DataId sets may initially be temporary, but eventually they will have to be persistent as they are used in provenance. They will be visible to everyone using the same Registry in initial “friendly user” mode. For science users, however sharing permissions, derived collections, and quota issues will need to be worked out.

Note that a DataId list can be turned into a Collection if it is combined with one or more Dataset Types.

At a later time, the Middleware Team may support an additional, more human-friendly upload file format, perhaps based on CSV.

The Middleware Team will create an API to enable such a “DataId Set” to be resolved into a set of datasets that can be persisted as a user-defined TAGGED Collection.

The Middleware Team will modify the pipetask command-line execution tool to allow the upload of sets of DataIDs in upload file format into temporary tables that can be used in the data query expression as inclusion or exclusion conditions.

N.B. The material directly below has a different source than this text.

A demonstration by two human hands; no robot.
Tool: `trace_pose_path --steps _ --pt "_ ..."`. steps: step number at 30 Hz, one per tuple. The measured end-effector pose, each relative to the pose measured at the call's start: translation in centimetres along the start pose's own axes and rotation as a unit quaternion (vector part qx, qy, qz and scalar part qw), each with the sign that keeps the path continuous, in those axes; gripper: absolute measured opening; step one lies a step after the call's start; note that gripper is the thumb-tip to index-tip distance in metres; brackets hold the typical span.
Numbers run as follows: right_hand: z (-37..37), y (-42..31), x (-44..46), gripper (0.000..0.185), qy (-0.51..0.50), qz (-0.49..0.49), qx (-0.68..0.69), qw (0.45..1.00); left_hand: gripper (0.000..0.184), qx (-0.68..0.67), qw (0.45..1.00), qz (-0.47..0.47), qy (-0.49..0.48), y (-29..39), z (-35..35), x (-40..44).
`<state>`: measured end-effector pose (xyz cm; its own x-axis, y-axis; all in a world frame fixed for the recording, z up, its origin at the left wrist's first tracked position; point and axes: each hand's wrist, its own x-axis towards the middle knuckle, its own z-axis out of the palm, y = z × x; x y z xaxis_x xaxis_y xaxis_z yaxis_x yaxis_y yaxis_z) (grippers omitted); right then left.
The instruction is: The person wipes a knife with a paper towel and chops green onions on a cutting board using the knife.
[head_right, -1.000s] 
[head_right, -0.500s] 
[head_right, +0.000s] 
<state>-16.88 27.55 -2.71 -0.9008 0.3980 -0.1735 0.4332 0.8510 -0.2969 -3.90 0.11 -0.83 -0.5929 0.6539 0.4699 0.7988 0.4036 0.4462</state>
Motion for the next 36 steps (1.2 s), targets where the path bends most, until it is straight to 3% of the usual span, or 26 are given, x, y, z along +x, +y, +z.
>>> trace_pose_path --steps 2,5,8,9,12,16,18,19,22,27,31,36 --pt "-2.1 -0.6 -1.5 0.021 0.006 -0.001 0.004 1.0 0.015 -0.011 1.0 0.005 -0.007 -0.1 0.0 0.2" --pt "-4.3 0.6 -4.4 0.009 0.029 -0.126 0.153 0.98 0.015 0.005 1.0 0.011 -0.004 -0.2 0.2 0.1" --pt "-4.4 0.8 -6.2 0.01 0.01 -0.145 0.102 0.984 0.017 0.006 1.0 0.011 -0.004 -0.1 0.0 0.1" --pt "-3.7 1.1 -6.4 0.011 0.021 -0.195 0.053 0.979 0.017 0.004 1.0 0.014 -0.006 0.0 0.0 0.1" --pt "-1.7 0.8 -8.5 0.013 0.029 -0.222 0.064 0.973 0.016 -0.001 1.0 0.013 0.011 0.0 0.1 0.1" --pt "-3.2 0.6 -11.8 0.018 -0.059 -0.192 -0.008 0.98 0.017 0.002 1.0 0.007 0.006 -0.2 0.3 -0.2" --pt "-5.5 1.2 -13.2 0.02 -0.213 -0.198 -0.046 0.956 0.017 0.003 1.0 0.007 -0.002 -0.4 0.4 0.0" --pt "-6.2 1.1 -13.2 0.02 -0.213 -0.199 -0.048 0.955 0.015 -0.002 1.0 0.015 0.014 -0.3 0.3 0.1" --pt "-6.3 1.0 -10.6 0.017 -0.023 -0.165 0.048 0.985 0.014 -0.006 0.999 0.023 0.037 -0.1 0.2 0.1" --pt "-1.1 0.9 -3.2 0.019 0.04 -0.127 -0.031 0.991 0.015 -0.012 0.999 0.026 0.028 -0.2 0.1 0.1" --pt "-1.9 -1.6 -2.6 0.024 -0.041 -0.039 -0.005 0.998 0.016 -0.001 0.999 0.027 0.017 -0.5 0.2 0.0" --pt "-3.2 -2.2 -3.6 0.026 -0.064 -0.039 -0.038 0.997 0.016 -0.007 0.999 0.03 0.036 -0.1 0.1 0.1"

It is expected that users will develop their own tools/scripts/notebooks for querying all relevant available data sources, including the EFD, the Exposure Log, the Registry, SQuaSH and other QA metrics, and external references, in order to generate DataId sets in upload file format. The Middleware Team may develop libraries or frameworks to simplify writing these, particularly emphasizing VO query integration.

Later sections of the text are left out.